* _Problem description_: From the data below, return all lines holding the string "camera".

* _Data_:
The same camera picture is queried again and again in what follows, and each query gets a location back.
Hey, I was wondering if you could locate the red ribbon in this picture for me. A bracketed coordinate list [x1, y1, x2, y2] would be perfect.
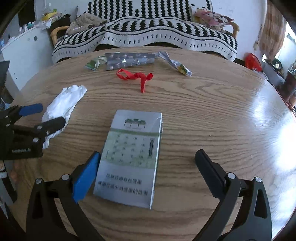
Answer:
[116, 68, 154, 93]

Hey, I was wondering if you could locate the wooden sofa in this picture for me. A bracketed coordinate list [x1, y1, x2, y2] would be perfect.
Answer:
[50, 21, 240, 58]

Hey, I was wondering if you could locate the silver blister pack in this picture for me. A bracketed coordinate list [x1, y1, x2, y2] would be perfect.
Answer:
[104, 52, 155, 71]

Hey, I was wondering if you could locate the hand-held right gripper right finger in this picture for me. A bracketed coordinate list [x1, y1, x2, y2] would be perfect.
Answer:
[195, 149, 272, 241]

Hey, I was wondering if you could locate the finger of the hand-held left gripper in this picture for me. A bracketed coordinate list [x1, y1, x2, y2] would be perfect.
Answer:
[6, 103, 43, 118]
[14, 116, 66, 143]

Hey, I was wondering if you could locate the striped sofa with blanket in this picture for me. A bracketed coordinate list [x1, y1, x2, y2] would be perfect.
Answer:
[51, 0, 238, 64]

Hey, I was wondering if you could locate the white cabinet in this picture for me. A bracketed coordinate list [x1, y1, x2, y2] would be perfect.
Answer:
[0, 27, 55, 93]

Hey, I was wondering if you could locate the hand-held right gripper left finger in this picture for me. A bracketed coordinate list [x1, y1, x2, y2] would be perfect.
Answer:
[26, 151, 104, 241]

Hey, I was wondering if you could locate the white green wrapper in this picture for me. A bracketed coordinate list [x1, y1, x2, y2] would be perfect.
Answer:
[84, 56, 108, 70]

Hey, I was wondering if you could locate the white paper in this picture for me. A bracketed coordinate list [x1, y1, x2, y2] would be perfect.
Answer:
[42, 85, 88, 149]

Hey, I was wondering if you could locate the brown patterned curtain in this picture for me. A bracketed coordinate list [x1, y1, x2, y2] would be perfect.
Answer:
[261, 5, 287, 61]

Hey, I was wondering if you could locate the pink printed pillow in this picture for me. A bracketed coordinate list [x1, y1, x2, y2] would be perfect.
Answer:
[193, 8, 234, 32]

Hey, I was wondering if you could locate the brown patterned cloth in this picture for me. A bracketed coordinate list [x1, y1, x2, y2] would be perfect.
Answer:
[67, 13, 108, 35]

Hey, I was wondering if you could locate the red plastic bag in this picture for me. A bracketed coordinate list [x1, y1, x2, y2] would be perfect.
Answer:
[245, 53, 263, 72]

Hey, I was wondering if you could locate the white box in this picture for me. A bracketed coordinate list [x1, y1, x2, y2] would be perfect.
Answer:
[262, 54, 285, 85]

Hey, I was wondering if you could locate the crumpled silver green wrapper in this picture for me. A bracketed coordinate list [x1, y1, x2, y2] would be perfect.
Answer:
[157, 51, 192, 77]

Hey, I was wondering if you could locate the grey cardboard box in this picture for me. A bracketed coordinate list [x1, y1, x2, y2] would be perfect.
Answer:
[93, 110, 162, 209]

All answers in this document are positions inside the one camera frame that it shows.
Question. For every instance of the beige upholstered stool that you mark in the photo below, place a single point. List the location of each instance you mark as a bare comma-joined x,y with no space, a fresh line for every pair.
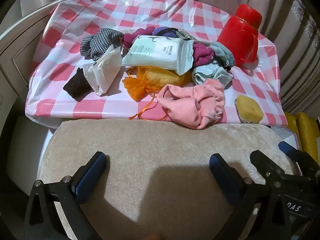
150,142

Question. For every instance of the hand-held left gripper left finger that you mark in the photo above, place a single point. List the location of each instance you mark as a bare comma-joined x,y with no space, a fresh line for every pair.
88,177

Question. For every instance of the pink white checked tablecloth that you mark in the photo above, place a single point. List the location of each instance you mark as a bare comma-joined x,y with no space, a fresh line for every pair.
162,12

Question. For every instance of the red thermos jug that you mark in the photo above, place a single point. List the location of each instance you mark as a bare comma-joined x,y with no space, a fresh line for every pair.
237,37

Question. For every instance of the purple knit sock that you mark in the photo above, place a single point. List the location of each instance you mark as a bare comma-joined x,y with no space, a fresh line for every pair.
162,31

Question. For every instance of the brown square sponge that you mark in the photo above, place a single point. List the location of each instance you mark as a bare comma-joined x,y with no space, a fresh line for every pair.
77,83

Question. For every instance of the white wet wipes pack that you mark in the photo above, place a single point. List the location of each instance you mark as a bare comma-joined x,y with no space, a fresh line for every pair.
155,55

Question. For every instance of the black white houndstooth cloth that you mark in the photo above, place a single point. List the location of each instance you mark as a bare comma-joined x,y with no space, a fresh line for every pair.
100,42

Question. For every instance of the white plastic pouch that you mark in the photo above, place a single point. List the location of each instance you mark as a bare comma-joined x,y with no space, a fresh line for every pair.
106,67

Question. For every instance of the salmon pink cloth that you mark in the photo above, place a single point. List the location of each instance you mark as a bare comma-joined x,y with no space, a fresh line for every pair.
185,105

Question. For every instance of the orange organza bag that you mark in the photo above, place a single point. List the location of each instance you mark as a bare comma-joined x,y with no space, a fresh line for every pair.
135,82

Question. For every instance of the grey blue sock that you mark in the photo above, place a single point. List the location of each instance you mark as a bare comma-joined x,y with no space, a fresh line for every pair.
222,52

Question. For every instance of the magenta knit sock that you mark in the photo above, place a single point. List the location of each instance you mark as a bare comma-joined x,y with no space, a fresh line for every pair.
135,36
202,53

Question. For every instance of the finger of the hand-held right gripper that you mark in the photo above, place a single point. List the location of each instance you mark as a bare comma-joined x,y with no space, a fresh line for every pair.
291,151
263,163

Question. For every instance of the white panelled cabinet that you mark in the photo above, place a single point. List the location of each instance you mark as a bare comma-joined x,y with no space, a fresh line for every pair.
15,62

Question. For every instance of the white purple cardboard box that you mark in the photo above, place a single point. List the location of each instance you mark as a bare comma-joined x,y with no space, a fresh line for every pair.
287,136

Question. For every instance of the yellow block sponge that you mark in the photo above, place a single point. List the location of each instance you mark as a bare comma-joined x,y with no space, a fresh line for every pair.
250,110

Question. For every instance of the light blue towel cloth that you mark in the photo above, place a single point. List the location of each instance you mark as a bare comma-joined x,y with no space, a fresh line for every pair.
210,74

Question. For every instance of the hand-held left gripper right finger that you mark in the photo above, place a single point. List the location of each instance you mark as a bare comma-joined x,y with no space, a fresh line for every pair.
223,177

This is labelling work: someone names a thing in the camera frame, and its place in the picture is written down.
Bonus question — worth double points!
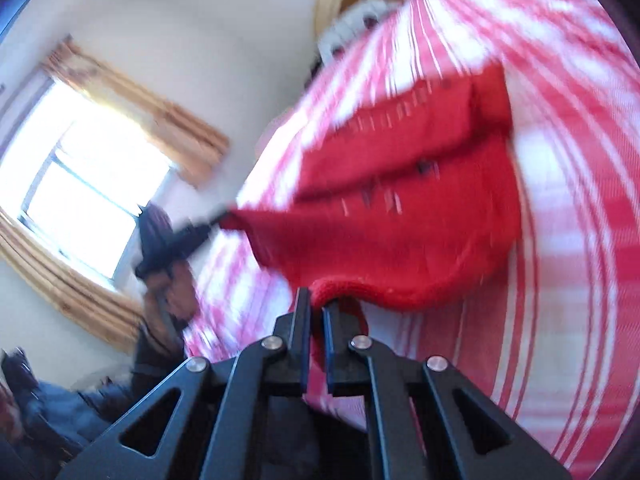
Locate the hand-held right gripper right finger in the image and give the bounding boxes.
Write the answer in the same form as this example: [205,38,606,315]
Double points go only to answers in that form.
[322,305,573,480]

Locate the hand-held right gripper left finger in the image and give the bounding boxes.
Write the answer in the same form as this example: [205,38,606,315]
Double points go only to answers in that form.
[55,287,313,480]

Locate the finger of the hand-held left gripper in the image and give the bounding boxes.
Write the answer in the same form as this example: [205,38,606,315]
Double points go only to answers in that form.
[187,205,236,230]
[172,224,217,257]

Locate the red embroidered knit sweater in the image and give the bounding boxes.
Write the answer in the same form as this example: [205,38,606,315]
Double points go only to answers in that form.
[220,62,523,313]

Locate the person's left hand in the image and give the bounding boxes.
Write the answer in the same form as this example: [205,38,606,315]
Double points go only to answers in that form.
[145,259,198,332]

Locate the metal framed window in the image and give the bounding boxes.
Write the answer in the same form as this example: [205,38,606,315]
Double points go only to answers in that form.
[0,77,173,281]

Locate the yellow floral curtain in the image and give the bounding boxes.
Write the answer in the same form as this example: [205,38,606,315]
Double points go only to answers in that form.
[0,210,143,353]
[42,35,231,188]

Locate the dark blue clothing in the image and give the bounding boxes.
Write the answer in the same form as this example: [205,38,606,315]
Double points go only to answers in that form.
[0,347,166,480]

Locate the grey patterned pillow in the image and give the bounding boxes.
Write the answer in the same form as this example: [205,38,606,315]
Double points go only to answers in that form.
[317,0,406,61]

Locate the bed with red plaid sheet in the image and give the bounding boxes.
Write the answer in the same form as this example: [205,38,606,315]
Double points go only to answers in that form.
[182,0,640,480]

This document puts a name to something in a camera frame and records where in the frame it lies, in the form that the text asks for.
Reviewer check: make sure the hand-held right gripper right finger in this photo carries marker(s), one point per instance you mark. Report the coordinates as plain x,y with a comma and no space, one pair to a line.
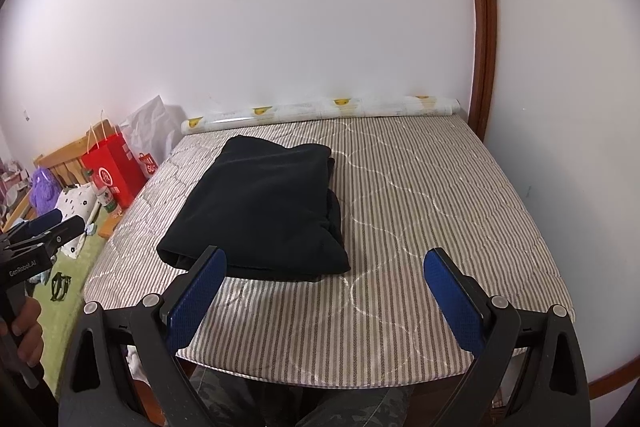
452,302

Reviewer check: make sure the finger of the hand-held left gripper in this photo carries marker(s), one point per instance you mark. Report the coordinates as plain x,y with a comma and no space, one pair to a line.
42,222
62,234

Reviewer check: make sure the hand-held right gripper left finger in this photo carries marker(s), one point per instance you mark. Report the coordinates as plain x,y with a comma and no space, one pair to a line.
197,297

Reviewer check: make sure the black sweatshirt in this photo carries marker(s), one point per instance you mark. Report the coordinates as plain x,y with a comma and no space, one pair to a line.
260,207

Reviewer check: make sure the person's left hand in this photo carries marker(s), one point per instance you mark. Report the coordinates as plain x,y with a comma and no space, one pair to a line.
29,332

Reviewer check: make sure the white pillow with black print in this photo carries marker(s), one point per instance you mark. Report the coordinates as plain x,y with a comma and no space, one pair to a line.
77,212

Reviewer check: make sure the small light blue clip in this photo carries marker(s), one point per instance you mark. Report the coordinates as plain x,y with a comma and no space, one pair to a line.
91,229

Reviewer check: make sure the purple plush toy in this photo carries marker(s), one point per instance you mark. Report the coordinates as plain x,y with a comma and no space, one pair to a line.
42,192

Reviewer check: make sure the green bed sheet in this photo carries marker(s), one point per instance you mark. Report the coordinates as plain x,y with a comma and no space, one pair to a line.
75,267

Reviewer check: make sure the plastic water bottle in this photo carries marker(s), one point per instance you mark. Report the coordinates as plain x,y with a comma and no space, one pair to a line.
106,199

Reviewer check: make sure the wooden headboard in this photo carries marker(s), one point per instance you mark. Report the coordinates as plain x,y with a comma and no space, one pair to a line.
62,159

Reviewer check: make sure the red paper shopping bag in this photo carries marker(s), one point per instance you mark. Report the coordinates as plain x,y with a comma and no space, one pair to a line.
115,169

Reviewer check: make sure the grey striped mattress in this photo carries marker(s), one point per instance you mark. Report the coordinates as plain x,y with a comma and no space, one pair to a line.
425,197

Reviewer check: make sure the white plastic shopping bag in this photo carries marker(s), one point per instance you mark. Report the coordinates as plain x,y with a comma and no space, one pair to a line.
150,134

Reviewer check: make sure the rolled printed paper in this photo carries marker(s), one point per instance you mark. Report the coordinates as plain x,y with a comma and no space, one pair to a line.
300,112

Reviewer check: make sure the brown wooden door frame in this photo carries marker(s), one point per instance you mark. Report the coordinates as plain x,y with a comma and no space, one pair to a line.
480,7

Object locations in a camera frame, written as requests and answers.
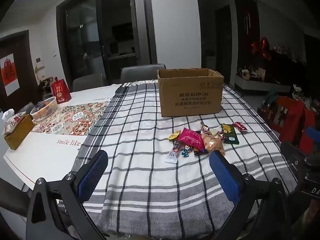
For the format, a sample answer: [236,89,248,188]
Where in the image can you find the dark tall cabinet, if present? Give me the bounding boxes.
[234,0,260,75]

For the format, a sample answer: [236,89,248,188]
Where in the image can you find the brown tissue box floral cover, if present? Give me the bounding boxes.
[2,109,35,150]

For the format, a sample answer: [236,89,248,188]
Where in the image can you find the orange snack packet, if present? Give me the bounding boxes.
[201,134,225,155]

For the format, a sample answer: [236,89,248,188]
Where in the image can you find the grey refrigerator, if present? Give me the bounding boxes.
[130,0,152,64]

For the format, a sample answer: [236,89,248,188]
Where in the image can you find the pink snack packet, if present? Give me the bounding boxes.
[177,127,205,153]

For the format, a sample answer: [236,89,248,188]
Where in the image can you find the red gift bag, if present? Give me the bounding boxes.
[51,77,72,105]

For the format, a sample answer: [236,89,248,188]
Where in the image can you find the red white door poster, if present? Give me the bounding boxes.
[0,53,20,97]

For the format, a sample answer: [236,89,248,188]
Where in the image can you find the patterned tile-print table mat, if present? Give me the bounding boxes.
[31,101,112,137]

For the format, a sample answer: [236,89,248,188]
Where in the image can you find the white low bench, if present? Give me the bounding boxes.
[235,74,292,93]

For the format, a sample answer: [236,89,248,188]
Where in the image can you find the chair with red clothing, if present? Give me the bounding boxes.
[275,96,316,144]

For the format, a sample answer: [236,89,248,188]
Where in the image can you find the red heart balloons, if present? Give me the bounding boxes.
[251,37,272,61]

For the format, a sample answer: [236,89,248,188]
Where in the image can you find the black snack bar packet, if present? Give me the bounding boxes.
[193,130,208,154]

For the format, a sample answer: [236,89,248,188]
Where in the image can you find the brown cardboard box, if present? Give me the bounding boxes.
[157,68,224,117]

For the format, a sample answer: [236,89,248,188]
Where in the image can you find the green snack packet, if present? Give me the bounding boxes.
[220,124,240,145]

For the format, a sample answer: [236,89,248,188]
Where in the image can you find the grey upholstered chair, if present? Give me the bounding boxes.
[121,64,167,84]
[72,73,103,93]

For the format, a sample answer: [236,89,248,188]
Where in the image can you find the black framed glass sliding door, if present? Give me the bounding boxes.
[57,0,158,93]

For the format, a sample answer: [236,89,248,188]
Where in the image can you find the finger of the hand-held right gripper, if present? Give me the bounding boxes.
[280,141,310,167]
[305,126,320,143]

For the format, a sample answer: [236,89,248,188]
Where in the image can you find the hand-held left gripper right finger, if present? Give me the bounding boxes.
[209,151,292,240]

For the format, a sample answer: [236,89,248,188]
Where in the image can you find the white red stick packet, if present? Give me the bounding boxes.
[165,141,182,163]

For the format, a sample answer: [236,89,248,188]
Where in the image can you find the green cloth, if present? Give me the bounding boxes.
[264,88,278,104]

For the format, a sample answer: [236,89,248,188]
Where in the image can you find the black white plaid tablecloth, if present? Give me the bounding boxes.
[57,80,300,239]

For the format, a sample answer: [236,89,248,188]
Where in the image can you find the red wrapped candy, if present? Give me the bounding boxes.
[232,121,248,132]

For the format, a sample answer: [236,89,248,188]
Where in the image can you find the dark wooden door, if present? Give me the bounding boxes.
[0,30,38,110]

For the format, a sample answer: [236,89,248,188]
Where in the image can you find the white plastic basket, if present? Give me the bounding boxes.
[30,96,58,122]

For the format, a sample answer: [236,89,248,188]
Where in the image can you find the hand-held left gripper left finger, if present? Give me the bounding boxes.
[26,150,108,240]

* _Result of the exercise_:
The same camera picture is queried again and again in what follows, and each query gets a location back.
All answers in this document are positions inside the one camera frame that it shows.
This is labelling work: someone names a thing in the camera frame, and its place in the picture is written down.
This document puts a name to something in a camera frame and records where in the frame it lies, in the form that the text asks for.
Object locations in a camera frame, written as requests and answers.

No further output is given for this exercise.